Son zamanlarda gün geçmiyor ki bir işkence iddiası gündeme gelmesin.

Denilebilir ki “Sadece iddia”. Peki “işkenceye sıfır tolerans” kampanyası günlerinde böyle iddialar niye çok nadiren gündeme gelebiliyordu? O zaman da hükümetin amansız muhalifleri vardı ve doğru-yanlış böyle iddialarda bulunabilirlerdi. Ama ateş olmayan yerden duman çıkarılamıyordu veya ateşi az olan yerden çıkan duman da az oluyordu…

Dün Diyarbakır’dan geldi böyle bir iddia. Hem de fotoğraflı.

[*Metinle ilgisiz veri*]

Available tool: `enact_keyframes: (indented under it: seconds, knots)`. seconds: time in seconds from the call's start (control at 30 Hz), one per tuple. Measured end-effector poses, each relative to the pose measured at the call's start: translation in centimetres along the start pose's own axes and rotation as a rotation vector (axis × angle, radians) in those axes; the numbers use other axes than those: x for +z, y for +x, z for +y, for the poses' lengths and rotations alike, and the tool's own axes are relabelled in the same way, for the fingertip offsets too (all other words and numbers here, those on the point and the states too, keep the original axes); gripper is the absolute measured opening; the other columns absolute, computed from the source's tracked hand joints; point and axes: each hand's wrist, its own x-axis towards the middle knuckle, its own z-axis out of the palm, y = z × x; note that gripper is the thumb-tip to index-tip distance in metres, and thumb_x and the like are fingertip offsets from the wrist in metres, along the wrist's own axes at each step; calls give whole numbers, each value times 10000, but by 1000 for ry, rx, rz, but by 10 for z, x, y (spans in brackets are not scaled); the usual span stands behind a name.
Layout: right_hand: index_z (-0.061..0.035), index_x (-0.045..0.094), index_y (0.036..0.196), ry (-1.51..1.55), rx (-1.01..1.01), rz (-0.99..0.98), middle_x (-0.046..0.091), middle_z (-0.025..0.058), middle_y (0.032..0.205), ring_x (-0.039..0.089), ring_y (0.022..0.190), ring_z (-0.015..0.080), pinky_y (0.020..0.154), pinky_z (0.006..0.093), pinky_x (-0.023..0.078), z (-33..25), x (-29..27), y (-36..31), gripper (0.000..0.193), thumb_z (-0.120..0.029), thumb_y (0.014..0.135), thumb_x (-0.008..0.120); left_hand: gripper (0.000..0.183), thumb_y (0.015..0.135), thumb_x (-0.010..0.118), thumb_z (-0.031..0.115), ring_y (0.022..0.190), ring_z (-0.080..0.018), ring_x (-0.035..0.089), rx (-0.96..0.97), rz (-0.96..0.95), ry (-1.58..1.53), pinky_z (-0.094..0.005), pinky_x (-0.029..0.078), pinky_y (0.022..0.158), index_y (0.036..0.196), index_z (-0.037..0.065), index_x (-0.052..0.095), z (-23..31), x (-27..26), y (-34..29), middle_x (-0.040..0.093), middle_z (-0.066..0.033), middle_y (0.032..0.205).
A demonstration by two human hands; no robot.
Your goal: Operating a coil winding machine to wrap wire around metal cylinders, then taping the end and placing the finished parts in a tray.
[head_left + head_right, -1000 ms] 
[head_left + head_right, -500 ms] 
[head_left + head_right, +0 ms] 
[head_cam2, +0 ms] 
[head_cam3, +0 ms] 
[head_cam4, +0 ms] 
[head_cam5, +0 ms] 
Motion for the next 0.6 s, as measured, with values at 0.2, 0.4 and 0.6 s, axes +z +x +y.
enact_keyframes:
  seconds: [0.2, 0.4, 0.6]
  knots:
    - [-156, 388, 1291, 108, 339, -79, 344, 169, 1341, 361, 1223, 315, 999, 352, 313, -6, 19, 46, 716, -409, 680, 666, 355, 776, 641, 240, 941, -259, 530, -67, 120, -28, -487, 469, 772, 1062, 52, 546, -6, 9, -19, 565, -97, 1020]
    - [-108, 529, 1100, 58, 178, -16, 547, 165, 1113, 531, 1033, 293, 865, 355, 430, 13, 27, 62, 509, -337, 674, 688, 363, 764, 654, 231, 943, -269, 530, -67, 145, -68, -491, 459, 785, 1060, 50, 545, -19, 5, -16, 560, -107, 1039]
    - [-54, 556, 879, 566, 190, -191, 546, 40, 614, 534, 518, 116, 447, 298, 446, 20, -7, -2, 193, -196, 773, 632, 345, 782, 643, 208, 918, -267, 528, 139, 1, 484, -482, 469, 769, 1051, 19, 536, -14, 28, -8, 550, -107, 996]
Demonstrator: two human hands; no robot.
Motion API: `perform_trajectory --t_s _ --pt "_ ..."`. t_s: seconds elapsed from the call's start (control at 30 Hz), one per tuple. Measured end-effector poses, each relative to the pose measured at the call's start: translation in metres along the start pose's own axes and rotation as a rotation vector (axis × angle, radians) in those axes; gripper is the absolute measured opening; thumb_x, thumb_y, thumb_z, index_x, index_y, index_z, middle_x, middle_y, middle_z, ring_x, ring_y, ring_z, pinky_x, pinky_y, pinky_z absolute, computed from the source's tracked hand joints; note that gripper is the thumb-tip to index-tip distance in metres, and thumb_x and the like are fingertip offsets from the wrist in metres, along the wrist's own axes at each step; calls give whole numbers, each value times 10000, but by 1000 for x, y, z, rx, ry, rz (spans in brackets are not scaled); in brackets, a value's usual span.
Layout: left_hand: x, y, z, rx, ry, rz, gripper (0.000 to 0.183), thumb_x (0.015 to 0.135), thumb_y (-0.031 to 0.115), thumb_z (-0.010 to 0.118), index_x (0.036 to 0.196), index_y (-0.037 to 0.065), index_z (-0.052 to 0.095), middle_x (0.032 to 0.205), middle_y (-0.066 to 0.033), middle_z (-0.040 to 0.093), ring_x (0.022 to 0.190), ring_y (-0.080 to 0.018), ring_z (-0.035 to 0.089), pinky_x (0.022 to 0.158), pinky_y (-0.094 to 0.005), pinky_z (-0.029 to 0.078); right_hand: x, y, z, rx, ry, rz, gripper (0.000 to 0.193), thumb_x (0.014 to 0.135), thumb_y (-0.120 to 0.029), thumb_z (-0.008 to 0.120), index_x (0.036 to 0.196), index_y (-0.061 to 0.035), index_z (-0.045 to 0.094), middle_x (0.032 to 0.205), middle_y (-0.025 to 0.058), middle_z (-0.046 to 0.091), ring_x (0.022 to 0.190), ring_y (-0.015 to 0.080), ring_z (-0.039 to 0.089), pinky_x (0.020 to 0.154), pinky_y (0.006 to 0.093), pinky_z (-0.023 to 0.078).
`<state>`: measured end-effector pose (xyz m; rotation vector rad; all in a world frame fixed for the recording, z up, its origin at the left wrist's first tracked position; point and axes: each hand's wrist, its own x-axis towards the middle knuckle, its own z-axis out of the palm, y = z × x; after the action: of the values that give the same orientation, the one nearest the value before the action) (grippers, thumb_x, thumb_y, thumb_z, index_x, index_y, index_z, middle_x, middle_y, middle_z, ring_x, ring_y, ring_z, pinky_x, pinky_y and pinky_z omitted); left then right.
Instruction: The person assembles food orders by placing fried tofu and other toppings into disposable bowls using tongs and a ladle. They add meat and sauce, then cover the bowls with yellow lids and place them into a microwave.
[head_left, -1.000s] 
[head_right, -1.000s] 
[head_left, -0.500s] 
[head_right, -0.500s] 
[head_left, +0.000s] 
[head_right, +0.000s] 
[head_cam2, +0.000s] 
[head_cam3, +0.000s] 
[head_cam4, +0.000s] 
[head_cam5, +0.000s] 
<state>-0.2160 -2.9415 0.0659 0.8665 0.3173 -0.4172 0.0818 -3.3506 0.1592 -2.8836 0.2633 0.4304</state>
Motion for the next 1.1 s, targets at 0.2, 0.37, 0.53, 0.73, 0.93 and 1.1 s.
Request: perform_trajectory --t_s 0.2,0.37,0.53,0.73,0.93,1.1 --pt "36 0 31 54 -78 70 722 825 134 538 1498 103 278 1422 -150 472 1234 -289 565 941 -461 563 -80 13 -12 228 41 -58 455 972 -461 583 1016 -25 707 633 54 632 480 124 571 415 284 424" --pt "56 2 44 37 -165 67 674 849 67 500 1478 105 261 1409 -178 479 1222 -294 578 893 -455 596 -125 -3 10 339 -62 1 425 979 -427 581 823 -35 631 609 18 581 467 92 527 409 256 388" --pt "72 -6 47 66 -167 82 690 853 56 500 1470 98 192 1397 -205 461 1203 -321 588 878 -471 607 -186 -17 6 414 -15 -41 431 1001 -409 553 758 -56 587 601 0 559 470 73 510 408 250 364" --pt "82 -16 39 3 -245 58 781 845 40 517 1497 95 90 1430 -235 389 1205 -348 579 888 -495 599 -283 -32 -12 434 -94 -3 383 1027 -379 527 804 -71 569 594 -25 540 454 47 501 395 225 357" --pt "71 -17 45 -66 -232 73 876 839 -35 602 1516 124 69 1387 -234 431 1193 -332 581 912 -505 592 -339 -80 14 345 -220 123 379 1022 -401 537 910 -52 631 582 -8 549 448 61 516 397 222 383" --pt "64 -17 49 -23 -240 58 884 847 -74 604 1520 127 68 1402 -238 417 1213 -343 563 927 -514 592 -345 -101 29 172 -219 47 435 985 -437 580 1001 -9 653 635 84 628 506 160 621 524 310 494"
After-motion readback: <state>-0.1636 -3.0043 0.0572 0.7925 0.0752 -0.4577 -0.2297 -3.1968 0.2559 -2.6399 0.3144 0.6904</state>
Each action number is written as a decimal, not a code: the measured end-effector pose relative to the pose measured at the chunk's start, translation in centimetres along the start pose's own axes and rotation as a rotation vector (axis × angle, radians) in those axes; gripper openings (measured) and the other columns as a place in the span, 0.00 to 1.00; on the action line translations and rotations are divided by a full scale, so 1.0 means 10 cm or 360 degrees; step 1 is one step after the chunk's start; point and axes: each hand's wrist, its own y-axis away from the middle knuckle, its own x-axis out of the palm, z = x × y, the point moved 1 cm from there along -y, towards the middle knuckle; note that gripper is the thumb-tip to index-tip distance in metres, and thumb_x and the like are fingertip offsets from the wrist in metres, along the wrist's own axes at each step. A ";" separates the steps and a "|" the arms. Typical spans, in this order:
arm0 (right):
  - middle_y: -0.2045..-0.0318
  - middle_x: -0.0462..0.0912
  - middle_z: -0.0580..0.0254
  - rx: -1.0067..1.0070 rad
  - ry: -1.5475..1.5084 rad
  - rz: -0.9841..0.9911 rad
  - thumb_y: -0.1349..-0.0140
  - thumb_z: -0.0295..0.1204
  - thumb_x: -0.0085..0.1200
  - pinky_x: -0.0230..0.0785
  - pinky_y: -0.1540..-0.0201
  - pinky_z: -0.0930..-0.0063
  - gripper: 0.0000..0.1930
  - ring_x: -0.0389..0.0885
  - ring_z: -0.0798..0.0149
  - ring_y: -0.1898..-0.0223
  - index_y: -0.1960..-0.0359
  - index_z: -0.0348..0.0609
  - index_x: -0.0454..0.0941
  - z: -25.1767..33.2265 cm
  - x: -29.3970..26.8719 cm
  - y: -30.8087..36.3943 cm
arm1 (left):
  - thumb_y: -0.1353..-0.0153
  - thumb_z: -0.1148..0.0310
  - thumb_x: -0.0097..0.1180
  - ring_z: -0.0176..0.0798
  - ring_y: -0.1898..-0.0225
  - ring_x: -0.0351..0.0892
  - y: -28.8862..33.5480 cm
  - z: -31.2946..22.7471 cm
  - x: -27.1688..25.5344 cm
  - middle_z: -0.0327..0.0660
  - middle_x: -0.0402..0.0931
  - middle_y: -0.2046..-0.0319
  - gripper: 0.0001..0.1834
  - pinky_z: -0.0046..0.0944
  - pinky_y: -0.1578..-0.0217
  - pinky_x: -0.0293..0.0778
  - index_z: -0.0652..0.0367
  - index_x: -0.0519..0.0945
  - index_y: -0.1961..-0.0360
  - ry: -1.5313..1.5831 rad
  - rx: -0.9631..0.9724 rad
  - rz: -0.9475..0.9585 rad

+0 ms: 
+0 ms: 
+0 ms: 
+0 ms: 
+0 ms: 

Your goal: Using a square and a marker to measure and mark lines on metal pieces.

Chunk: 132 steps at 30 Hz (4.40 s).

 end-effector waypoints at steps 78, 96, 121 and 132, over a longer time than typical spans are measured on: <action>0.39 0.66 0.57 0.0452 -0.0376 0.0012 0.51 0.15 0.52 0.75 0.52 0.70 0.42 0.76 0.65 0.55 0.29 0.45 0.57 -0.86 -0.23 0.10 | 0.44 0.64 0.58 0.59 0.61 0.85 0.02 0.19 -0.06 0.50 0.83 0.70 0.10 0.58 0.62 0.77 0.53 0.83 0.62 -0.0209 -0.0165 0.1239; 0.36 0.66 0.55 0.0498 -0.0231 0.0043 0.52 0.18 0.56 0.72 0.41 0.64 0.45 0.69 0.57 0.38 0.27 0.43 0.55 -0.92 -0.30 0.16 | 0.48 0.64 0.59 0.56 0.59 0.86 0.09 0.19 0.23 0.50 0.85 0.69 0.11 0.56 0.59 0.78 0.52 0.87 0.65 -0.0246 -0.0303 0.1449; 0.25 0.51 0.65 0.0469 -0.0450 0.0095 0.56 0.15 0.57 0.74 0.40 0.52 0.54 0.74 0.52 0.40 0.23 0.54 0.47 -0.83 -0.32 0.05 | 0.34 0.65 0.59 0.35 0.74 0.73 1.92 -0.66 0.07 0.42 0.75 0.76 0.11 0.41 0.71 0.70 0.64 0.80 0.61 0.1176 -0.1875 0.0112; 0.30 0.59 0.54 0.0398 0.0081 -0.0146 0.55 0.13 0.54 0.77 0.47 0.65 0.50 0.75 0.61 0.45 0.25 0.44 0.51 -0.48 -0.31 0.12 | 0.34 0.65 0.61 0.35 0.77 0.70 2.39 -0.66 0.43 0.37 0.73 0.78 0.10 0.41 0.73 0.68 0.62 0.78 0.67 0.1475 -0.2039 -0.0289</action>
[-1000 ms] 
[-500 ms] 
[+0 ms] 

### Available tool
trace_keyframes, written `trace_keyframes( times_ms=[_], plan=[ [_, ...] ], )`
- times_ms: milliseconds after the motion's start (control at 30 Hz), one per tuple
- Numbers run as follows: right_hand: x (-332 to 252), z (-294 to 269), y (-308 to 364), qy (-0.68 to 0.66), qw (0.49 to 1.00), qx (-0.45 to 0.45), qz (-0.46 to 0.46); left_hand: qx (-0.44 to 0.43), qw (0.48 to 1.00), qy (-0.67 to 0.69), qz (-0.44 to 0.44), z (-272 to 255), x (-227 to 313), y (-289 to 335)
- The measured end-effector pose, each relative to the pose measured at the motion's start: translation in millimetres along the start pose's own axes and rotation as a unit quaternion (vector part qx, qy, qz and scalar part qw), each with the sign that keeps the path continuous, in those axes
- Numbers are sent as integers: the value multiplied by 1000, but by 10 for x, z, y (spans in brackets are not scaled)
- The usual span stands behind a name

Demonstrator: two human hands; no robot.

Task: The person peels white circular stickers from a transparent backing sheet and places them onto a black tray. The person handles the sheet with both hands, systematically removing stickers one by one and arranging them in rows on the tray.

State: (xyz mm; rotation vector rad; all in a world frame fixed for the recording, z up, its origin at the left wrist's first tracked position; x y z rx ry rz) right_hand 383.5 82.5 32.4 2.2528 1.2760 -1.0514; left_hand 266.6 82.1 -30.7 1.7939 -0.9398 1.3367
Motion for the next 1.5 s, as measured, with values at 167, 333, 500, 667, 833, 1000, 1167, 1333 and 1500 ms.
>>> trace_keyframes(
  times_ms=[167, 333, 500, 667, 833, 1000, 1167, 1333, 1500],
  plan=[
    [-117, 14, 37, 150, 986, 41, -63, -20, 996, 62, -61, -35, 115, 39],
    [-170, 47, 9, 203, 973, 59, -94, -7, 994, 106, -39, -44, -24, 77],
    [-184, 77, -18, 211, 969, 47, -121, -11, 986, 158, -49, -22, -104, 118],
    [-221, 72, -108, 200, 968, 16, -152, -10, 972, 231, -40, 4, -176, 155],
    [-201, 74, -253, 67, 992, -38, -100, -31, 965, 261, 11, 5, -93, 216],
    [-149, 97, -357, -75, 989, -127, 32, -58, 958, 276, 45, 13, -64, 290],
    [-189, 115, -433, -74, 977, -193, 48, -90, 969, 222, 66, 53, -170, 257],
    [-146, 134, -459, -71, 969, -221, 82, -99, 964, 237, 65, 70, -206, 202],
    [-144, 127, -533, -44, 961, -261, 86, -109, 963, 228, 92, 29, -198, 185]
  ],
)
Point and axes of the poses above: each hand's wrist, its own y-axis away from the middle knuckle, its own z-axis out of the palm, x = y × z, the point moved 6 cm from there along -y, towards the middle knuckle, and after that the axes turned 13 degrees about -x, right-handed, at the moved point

Diyarbakır’daki polis cinayetinden sonra yakalanan katil zanlısı çırılçıplak yerde yatıyor. Bir postal, çıplak bedenini eziyor. Bu sahnenin fotoğrafı çekiliyor ve sosyal medyada paylaşılıyor. Katil zanlısının edep yerlerinin bir küre animasyonuyla kapatılmış olması daha da manidar hale getiriyor hadiseyi. Normal koşullarda bu tür durumlarda karatma işaretleriyle, gözden kaçırılan yerler, bu hadisede dünya imgesiyle kapatılmış. Ne denmek isteniyor? Dünya umurumuzda değil mi demek istiyorlar? Değilse, fotoğraf niye bu haliyle medyaya servis edildi?

İşkence iddiası üzerine Diyarbakır Valiliği’nin yaptığı açıklamaya göre katil zanlısı yakalandığında elleri önden kelepçelenmiş ve polis aracında ağzından bir jilet çıkarıp polislere saldırmış. Bu nedenle emniyette ince arama için katıl zanlısının giysileri çıkarılmış. Polise direndiği için orantılı güç kullanılmış… Valilik böyle diyor, ama bir başka fotoğrafta o katil zanlısı olduğu iddia edilen kişi polis aracında elleri arkadan kelepçelenmiş olarak görülüyor. Üstelik, zanlının polise kendisinin teslim olduğu bildirildi. Ters kelepçeli bir kişi polise nasıl saldırsın? Kendisi teslim olan bir zanlı polise niye dirensin? Ve fotoğraftaki o sahne bir intikam sahnesi değilse, o fotoğraf intikam duygularının tatmini için çekilmediyse, niye medyaya servis edildi? Bu soru işaretlerinin mutlaka giderilmesi gerekir. Valilik de şüpheleri aslında haklı buluyor olsa gerek ki, “söz konusu olay hakkında tahkikat derhal başlatılmıştır” diyor. 

Sadece bu iddia hakkında değil, her işkence iddiası hakkında tahkikat başlatılmalı ve bu iş sıkı tutularak işkenceci polisler cezalarını bulmalı veya haksız yere işkencecilikle itham edilen polisler aklanmalı..

Bir hukuk devletinde, kanunların ruhuna güven duyan bir devlette, bütün suçlar tanımlanmıştır. Suç ve ceza süreçleri, kesin hükümlerle yasal prosedürlere bağlanmıştır. Bu noktada her şey kesindir. Muğlak tek nokta yoktur. Buna rağmen zanlılara ve suçlulara -isterse en azılı suçlu olsun- muamelede hukuk dışına çıkan kimselere kesinlikle müsamaha gösterilmemeli, “işkenceye sıfır tolerans” ilkesi mutlaka ihya edilmeli. Çünkü işkenceye en küçük bir tolerans, çığa dönüşen kartopu misali bütün bir emniyet ve hukuk sistemi için hayati tehdit oluşturur.